0

Can someone explain how to define user agent part so i can avoid "403 forbidden error" that i receive when i try to read tabular data from coincheckup.com web page ?

This is the test code:

import pandas as pd
tables = pd.read_html("https://coincheckup.com/")
print(tables[0])

Additional questions: 1.) How can i read specific data from one other site?
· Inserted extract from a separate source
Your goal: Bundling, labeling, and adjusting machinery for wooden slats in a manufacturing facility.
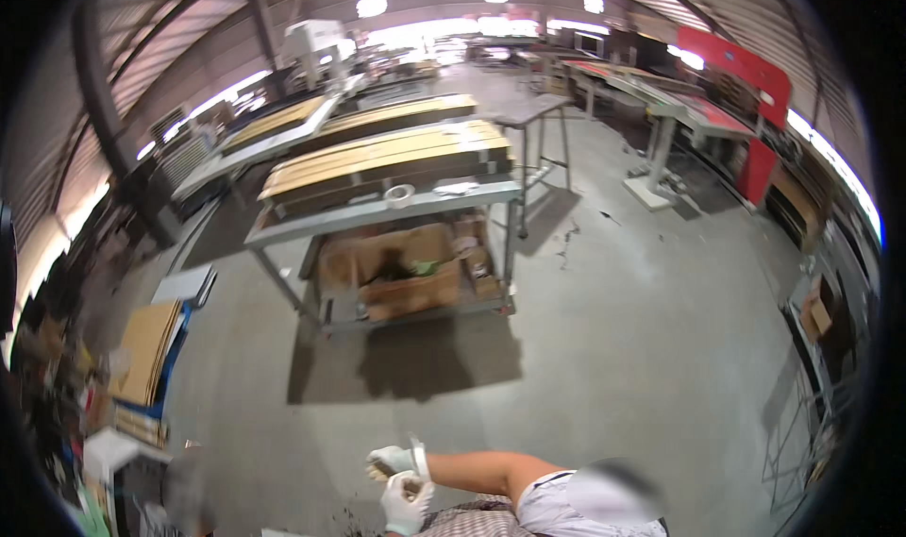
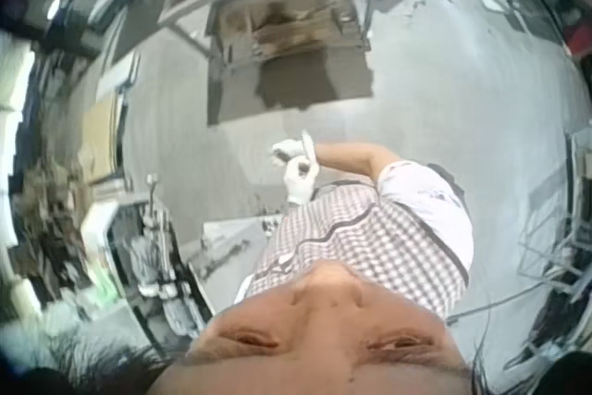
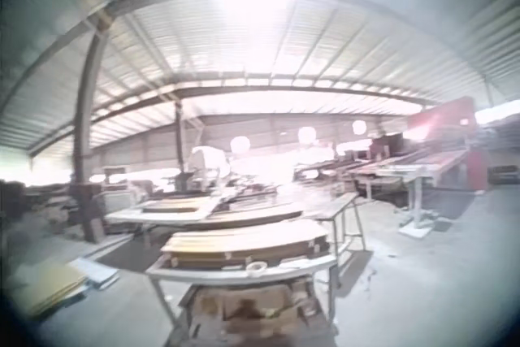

Can i use pandas lib for that too ?. The site in question is samcrypto.com and I would like to read out BTC and ETH value.

Best regards !

Emil
  • 25
  • 1
  • 6

1 Answers1

0

Pandas does not allow you to change the user agent.

Your best bet is to use urllib2 or another library (perhaps requests) that allows you to change the user agent, then pass the data to pandas.

Here's an example using requests:

import requests

headers = {'User-agent': 'Custom User Agent'}

response = requests.get('https://coincheckup.com', headers=headers)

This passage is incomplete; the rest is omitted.